Svanström no había encontrado ni rastro de «hombres» en relación con aquella vivienda; al menos, no desde el punto de vista censal. Solo Linda y su madre estuvieron censadas en aquella dirección.

—Ya veo —suspiró Lewin.

—No parece que te hayas quedado satisfecho —constató Svanström—. No estaría mal que me dijeras por qué. Sería más fácil para mí si supiera qué tengo que buscar, vamos.

—La verdad es que no lo sé. ¿Y qué me dices de los demás vecinos del bloque? Quiero decir que cuánto han vivido allí.

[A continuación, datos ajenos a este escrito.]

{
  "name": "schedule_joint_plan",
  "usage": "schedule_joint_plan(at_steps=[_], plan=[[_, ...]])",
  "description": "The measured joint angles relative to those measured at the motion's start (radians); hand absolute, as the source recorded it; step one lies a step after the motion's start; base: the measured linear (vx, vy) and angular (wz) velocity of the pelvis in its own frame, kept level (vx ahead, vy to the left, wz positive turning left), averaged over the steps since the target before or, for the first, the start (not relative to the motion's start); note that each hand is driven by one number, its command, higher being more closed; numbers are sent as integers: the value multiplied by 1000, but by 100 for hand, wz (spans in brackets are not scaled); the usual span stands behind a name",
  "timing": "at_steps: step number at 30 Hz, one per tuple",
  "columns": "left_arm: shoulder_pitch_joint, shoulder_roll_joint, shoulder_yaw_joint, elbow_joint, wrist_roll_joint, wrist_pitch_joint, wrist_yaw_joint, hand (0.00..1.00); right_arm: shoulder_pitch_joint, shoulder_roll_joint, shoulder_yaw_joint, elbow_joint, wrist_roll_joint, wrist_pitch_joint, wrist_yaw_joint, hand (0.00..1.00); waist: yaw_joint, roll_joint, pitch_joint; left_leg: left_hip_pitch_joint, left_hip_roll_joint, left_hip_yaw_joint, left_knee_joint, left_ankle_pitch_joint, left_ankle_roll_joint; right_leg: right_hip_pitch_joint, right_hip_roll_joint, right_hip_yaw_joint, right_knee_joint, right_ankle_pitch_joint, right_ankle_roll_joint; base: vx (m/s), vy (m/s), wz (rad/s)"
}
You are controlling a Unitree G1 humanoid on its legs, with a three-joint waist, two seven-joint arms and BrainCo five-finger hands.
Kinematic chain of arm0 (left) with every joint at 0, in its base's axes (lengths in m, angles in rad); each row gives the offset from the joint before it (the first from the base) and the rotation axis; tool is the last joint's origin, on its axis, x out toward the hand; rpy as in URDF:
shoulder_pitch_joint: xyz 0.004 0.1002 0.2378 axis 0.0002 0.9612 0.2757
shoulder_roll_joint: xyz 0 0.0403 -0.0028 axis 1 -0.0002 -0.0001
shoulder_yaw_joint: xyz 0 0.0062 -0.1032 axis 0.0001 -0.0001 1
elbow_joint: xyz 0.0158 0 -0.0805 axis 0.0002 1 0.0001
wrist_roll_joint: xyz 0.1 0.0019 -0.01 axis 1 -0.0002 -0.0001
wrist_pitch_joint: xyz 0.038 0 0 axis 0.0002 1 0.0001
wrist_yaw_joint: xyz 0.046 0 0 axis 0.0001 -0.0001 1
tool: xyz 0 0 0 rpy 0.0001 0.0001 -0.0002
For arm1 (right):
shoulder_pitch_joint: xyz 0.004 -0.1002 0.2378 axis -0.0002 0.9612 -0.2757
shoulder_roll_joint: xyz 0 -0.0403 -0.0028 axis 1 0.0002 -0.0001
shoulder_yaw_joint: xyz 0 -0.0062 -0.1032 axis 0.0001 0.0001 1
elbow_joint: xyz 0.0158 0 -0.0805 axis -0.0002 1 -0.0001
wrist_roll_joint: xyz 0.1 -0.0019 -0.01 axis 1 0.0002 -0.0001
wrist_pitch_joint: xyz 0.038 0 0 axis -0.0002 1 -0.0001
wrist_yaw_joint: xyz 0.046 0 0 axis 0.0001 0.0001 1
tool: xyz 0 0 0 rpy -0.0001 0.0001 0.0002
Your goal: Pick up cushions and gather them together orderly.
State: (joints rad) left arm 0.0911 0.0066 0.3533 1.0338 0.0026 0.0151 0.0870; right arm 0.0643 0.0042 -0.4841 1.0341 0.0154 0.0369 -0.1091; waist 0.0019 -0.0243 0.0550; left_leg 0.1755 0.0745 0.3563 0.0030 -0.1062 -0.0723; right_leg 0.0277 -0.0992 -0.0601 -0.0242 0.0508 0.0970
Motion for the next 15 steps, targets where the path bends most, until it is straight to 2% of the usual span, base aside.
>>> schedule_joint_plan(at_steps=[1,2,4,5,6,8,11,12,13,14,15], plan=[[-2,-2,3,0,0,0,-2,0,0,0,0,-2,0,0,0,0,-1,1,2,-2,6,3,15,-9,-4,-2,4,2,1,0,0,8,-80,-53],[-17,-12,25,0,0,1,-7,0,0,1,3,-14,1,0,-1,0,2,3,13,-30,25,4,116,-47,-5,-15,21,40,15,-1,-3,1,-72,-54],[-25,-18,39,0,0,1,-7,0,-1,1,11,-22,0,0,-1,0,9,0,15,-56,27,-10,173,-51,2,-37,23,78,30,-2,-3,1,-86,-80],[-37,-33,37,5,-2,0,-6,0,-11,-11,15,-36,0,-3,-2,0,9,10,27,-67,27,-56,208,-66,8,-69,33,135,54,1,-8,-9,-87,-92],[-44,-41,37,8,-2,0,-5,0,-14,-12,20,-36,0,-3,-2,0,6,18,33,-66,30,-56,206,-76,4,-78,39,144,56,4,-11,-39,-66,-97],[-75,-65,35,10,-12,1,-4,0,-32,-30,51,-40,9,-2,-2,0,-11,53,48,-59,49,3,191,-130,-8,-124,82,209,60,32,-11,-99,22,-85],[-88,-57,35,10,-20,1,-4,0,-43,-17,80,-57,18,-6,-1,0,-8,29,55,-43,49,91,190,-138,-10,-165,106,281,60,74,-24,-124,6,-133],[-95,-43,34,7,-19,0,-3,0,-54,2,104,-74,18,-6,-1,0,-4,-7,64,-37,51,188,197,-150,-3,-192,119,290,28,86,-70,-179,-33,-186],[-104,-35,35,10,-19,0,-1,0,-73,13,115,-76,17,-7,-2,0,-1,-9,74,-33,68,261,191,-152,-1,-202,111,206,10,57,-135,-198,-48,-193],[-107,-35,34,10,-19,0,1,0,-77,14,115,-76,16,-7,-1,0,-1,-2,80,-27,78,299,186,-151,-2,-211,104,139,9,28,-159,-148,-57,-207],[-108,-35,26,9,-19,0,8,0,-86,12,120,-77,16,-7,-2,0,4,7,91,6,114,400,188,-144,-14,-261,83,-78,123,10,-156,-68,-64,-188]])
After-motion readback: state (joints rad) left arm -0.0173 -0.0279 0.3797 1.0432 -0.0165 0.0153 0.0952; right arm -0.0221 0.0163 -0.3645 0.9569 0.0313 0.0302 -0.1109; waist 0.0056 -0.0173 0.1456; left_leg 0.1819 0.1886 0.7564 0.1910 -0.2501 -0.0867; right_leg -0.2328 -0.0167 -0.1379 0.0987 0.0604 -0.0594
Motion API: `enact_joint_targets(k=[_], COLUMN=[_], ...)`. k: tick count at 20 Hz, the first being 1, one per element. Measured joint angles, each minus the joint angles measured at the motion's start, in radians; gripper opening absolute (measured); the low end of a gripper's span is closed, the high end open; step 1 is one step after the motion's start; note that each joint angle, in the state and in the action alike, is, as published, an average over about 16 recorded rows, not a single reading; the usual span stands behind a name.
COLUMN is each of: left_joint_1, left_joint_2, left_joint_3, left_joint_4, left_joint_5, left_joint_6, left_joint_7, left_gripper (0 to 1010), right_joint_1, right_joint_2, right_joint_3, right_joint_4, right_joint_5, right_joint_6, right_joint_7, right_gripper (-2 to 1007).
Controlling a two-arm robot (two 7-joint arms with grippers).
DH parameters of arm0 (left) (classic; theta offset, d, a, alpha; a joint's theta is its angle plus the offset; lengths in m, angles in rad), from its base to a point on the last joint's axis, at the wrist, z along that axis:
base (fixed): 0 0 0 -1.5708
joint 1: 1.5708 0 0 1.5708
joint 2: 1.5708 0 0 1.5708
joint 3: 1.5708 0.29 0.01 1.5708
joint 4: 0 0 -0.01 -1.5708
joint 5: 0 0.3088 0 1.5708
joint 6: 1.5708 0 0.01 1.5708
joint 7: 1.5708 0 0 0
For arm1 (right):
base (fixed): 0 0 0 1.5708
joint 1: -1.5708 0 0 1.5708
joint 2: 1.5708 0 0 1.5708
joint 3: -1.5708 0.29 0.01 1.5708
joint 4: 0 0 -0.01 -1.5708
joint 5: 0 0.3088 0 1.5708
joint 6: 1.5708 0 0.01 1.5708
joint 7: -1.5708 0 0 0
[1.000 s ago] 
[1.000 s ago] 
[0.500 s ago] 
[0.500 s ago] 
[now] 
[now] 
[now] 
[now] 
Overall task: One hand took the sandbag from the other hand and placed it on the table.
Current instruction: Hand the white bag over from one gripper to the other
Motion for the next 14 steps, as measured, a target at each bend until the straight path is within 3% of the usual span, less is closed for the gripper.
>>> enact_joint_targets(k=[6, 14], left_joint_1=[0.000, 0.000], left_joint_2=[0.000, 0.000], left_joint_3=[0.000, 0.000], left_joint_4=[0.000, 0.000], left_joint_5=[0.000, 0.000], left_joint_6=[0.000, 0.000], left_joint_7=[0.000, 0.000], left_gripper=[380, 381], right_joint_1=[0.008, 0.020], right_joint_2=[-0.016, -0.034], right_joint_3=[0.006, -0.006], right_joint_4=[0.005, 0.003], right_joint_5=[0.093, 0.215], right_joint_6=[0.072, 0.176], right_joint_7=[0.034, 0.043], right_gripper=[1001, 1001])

Según Svanström, todos llevaban muchos años viviendo allí, si no más que la madre de Linda, con una excepción. El único inquilino que se había mudado en los últimos diez años era el bibliotecario, Marian Gross, que había comprado el apartamento y se había trasladado allí cuando constituyeron la cooperativa de propietarios, unos años antes.

—Claro que a él lo habéis investigado a fondo a estas alturas —dijo Svanström—. Además, su ADN no coincidía, ¿no? Así que está descartado, según tengo entendido.

—Si Gross compró un piso, alguien tuvo que vendérselo —razonó Lewin—. Y que mudarse de allí.

—No, en su caso no fue así —respondió Eva Svanström—. Lo creas o no, lo he comprobado, aunque me llevó un buen rato. Se lo compró a otra propietaria que vivía allí cuando Linda y su madre se mudaron, y que sigue residiendo en el edificio, por la sencilla razón de que poseía dos viviendas. Además, vi que tenía algo así como una asesoría fiscal, por lo que es probable que utilizara de oficina el piso que compró Gross. Supongo que, desde un punto de vista jurídico, es un poco complicado tener la oficina en una vivienda. Sobre todo en una cooperativa pequeña. Y seguramente cobró un buen dinero.

—Margareta Eriksson —dijo Lewin de repente.

—Así se llamaba —afirmó Svanström—. Cuánto sabes, Janne. Me pregunto para qué me necesitas. Por cierto que es la misma Margareta Eriksson que apareció en el periódico. Con la historia del asesino que se supone que había intentado meterse en su casa la misma noche que mataron a Linda.

—Exacto, la misma —dijo Lewin, que por fin empezaba a ordenar sus pensamientos. Cierta estructura en su existencia.

—Aunque sigo sin comprender qué buscas —constató Svanström.

—Yo tampoco, si quieres que te diga la verdad —confesó Lewin—. ¿Sabes qué, Eva? Vas a hacer lo siguiente. Vas a llamar a Margareta Eriksson y le vas a preguntar sobre el tema.

—Pero todavía no sabes por qué quieres que lo haga, ¿no? —dijo Svanström.

—Nada, un tiro a ciegas —admitió Lewin sonriendo—. Un tiro a ciegas contra un objetivo desconocido —añadió.

—Bueno, si eso te hace feliz —dijo Eva encogiéndose de hombros.